▶ What you have to do
Find "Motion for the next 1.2" below and begin at its line; stop after the line with "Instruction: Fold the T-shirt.". Output those lines exactly, without pictures.
= Beginning of Section =
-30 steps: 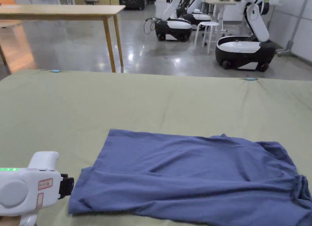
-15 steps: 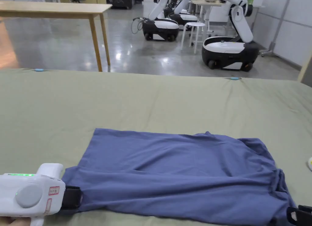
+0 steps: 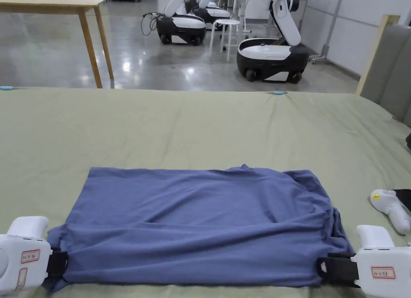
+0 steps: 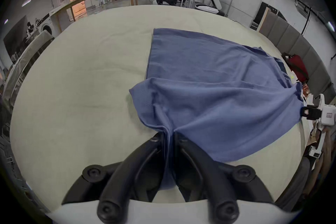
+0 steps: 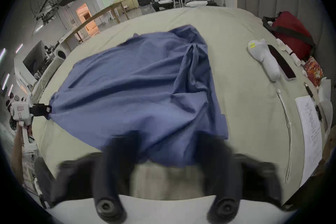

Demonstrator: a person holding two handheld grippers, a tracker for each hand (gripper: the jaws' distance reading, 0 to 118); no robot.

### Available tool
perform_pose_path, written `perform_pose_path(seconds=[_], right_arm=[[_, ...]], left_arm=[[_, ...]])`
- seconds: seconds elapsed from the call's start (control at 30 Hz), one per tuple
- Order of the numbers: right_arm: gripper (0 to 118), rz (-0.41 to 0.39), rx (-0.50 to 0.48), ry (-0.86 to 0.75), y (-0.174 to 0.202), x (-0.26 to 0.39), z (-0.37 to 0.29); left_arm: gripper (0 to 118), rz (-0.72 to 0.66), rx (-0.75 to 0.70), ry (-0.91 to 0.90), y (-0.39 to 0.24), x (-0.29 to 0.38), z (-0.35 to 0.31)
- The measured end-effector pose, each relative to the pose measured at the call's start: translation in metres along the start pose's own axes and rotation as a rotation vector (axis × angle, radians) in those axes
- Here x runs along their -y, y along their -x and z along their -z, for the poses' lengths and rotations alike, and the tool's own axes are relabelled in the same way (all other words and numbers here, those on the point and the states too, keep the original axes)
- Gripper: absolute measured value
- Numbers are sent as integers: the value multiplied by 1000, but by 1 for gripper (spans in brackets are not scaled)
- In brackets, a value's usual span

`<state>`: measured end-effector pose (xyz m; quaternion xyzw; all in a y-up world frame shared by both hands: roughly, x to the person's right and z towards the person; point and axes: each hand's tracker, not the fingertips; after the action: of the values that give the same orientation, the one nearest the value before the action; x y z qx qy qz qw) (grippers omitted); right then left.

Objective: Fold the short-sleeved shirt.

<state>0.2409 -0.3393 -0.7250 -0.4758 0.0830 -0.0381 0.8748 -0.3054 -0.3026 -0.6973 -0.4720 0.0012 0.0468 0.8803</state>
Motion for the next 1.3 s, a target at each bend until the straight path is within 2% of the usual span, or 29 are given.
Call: perform_pose_path(seconds=[0.1, 0.2, 0.4, 0.73, 0.93, 0.97, 1.0, 1.03, 1.07, 1.1, 1.17, 1.23, 1.27, 1.3], right_arm=[[13, -34, -4, 1, 2, 1, -6], [13, -10, -19, -45, -2, 1, -25], [13, -33, -28, -81, 10, 7, -58], [13, -28, -66, -39, 4, 72, -103], [13, -15, -68, -9, 8, 91, -99], [23, -4, -71, -10, 9, 91, -97], [57, 3, -64, 1, 7, 88, -96], [102, 8, -39, 7, 6, 88, -94], [117, -4, 2, 2, 6, 87, -93], [111, -16, -4, -95, 6, 81, -106], [110, -12, 13, -72, 6, 71, -118], [110, -13, 56, -152, 6, 55, -126], [103, -17, 72, -185, 7, 43, -128], [87, -6, 94, -211, -3, 37, -116]], left_arm=[[9, 1, 2, 3, -1, 0, -1], [9, 20, -11, -6, -4, 1, -8], [8, 24, -17, -38, -7, 12, -33], [8, 26, 7, -11, 6, 77, -91], [8, 0, 14, 13, 11, 95, -90], [8, -8, 25, 21, 14, 94, -86], [12, -18, 38, 31, 16, 94, -83], [37, -38, 53, 32, 19, 94, -81], [97, -39, 39, 31, 21, 93, -81], [112, -49, 18, 31, 24, 93, -81], [104, -73, 14, -31, 29, 86, -91], [102, -118, 27, -71, 33, 71, -97], [90, -129, 27, -105, 34, 62, -98], [64, -128, 21, -136, 33, 50, -98]])
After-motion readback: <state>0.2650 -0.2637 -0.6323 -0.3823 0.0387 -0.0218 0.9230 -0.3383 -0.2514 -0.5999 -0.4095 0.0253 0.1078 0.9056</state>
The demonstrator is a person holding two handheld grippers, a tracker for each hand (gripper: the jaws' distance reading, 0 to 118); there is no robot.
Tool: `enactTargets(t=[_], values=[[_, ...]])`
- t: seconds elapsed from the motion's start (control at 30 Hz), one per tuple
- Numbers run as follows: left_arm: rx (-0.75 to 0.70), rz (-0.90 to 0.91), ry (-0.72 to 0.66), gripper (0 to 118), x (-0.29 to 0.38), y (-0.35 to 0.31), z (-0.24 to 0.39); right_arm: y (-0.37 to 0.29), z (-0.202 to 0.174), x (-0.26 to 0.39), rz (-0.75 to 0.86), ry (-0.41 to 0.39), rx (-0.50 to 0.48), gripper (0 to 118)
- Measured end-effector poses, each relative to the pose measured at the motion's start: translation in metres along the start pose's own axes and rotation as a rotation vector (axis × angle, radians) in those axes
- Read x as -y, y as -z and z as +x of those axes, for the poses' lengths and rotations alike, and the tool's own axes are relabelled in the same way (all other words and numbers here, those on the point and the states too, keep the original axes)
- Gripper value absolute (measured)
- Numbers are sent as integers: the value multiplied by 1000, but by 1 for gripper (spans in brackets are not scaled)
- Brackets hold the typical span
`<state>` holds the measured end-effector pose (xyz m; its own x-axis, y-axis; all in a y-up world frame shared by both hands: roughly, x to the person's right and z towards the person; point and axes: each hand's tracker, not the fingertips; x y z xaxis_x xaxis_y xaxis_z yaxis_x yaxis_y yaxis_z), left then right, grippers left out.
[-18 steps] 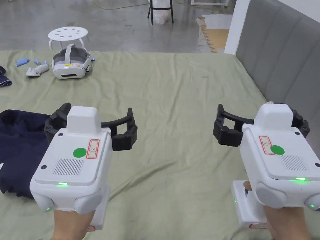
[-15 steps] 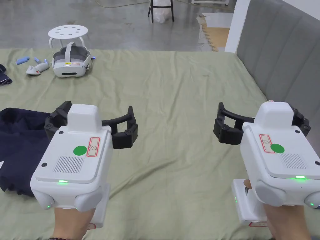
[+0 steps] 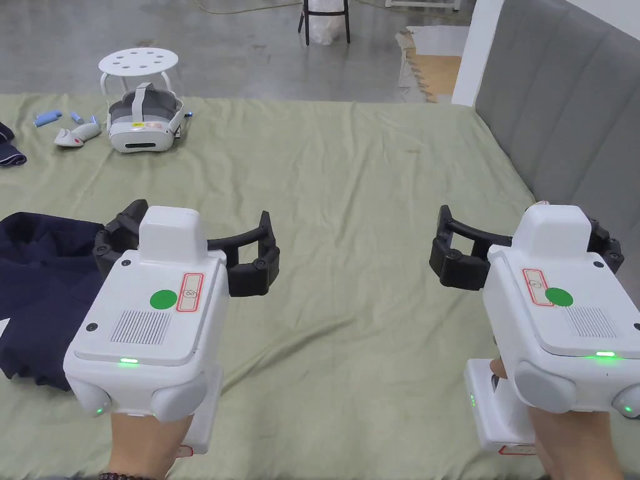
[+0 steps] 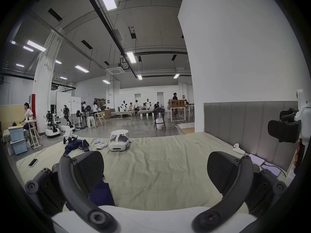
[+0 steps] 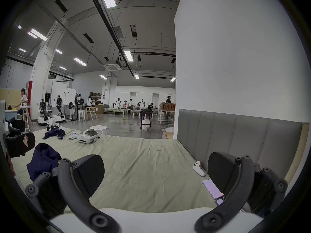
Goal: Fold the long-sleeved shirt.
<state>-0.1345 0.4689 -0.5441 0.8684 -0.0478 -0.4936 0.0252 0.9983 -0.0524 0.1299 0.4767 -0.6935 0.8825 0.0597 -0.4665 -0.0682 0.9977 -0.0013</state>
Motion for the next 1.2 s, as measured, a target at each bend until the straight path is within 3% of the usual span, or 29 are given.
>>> enactTargets(t=[1.2], values=[[9,10,2,111,-3,-3,3,-2,-2,-2,7,-3,-15,118]])
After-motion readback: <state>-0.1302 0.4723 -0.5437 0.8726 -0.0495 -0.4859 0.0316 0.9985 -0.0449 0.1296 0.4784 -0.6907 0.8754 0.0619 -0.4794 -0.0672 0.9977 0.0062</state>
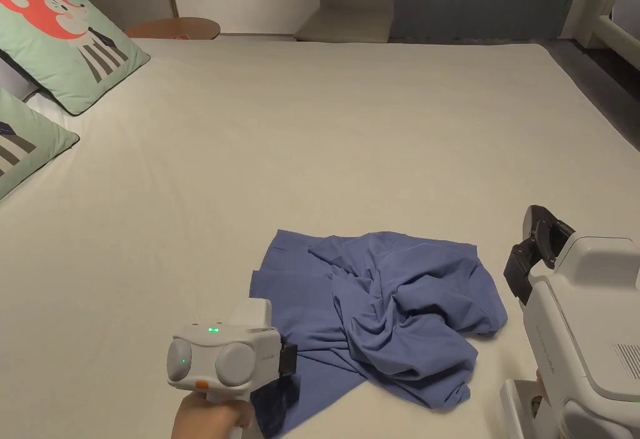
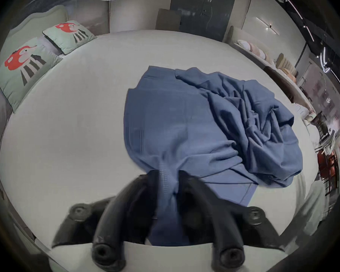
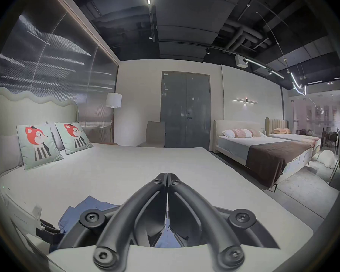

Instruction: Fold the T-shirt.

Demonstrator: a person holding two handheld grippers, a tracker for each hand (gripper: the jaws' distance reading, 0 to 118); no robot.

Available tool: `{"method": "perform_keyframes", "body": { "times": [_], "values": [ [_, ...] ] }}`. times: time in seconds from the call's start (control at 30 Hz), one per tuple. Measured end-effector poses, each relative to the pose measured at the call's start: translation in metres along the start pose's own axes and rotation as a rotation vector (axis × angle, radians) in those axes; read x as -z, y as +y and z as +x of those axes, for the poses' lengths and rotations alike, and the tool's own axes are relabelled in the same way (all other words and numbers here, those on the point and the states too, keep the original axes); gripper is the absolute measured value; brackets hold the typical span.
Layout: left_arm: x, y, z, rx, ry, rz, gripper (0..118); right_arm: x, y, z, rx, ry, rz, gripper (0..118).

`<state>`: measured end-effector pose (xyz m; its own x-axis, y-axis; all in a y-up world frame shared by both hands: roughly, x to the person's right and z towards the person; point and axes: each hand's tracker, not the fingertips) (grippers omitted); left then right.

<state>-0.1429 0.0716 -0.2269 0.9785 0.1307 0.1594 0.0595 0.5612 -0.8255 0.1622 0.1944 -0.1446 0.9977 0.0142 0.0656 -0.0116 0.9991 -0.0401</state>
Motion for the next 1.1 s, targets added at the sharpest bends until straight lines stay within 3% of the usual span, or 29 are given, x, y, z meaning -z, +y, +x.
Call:
{"method": "perform_keyframes", "body": {
  "times": [0.2, 0.3, 0.33, 0.37, 0.43, 0.53, 0.6, 0.63, 0.77, 0.87, 0.93, 1.03, 1.1],
  "values": [
    [-0.009, 0.005, -0.006, -0.025, -0.058, 0.043, 6, 0.005, -0.004, 0.007, 0.001, -0.003, -0.031, 1],
    [-0.027, 0.011, -0.005, -0.005, -0.101, 0.094, 5, 0.027, -0.009, 0.014, 0.035, 0.018, -0.133, 2],
    [-0.031, 0.012, -0.004, 0.008, -0.110, 0.106, 6, 0.038, -0.010, 0.016, 0.044, 0.018, -0.175, 8],
    [-0.034, 0.014, -0.003, 0.017, -0.110, 0.110, 5, 0.053, -0.011, 0.017, 0.049, 0.018, -0.245, 19],
    [-0.035, 0.018, -0.006, 0.031, -0.129, 0.134, 5, 0.080, -0.014, 0.023, 0.079, 0.022, -0.351, 68],
    [-0.035, 0.020, -0.005, 0.040, -0.140, 0.139, 5, 0.125, -0.026, 0.032, 0.118, 0.021, -0.487, 87],
    [-0.032, 0.022, -0.006, 0.040, -0.149, 0.147, 5, 0.158, -0.037, 0.034, 0.125, 0.035, -0.611, 115],
    [-0.031, 0.022, -0.007, 0.044, -0.153, 0.149, 5, 0.170, -0.042, 0.035, 0.126, 0.049, -0.647, 116],
    [-0.026, 0.025, -0.012, 0.035, -0.165, 0.141, 5, 0.212, -0.064, 0.039, 0.158, 0.045, -0.778, 116],
    [-0.024, 0.025, -0.014, 0.028, -0.172, 0.132, 5, 0.237, -0.082, 0.035, 0.098, 0.072, -0.880, 115],
    [-0.024, 0.024, -0.014, 0.032, -0.171, 0.129, 5, 0.252, -0.097, 0.037, 0.119, 0.095, -0.916, 101],
    [-0.024, 0.023, -0.015, 0.033, -0.173, 0.120, 5, 0.259, -0.110, 0.035, 0.124, 0.116, -0.965, 57],
    [-0.025, 0.022, -0.016, 0.031, -0.175, 0.116, 5, 0.235, -0.101, 0.026, 0.086, 0.110, -0.944, 43]
  ]
}}
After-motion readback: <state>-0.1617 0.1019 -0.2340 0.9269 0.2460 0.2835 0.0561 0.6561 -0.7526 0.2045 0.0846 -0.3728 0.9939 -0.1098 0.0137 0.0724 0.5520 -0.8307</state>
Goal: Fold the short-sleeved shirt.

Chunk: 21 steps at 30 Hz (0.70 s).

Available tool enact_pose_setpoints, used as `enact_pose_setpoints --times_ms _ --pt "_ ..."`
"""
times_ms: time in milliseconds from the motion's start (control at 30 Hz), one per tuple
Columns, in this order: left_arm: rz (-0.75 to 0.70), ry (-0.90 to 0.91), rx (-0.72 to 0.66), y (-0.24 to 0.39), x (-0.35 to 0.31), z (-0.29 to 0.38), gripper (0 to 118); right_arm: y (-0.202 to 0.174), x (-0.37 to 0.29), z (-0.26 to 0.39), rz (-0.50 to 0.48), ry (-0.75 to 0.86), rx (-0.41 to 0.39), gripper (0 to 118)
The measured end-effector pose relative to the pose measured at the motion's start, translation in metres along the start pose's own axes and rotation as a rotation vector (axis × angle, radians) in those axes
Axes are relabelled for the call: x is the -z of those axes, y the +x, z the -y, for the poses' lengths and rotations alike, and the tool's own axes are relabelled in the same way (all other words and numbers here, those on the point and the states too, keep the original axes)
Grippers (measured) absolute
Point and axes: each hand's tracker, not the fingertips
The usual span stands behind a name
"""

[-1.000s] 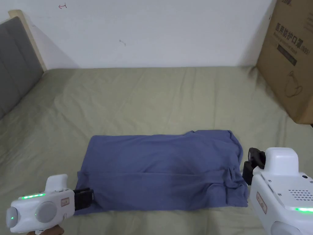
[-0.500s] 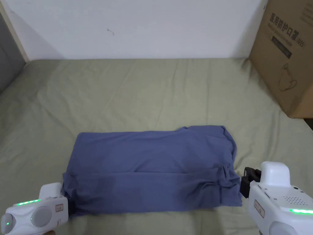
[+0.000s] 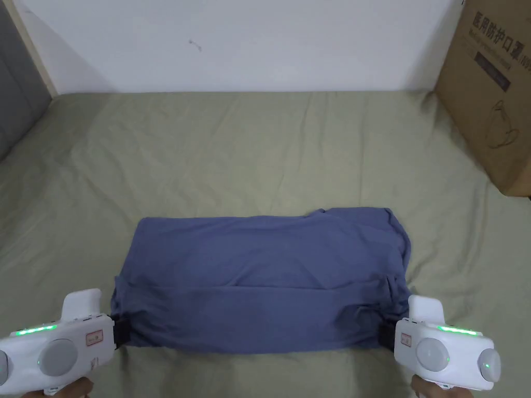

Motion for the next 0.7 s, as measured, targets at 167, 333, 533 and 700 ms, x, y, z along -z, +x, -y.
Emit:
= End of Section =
▶ Task solution
Motion for the next 1.2 s, as measured, a target at each bend until the straight path is within 3% of the usual span, or 29 are given.
>>> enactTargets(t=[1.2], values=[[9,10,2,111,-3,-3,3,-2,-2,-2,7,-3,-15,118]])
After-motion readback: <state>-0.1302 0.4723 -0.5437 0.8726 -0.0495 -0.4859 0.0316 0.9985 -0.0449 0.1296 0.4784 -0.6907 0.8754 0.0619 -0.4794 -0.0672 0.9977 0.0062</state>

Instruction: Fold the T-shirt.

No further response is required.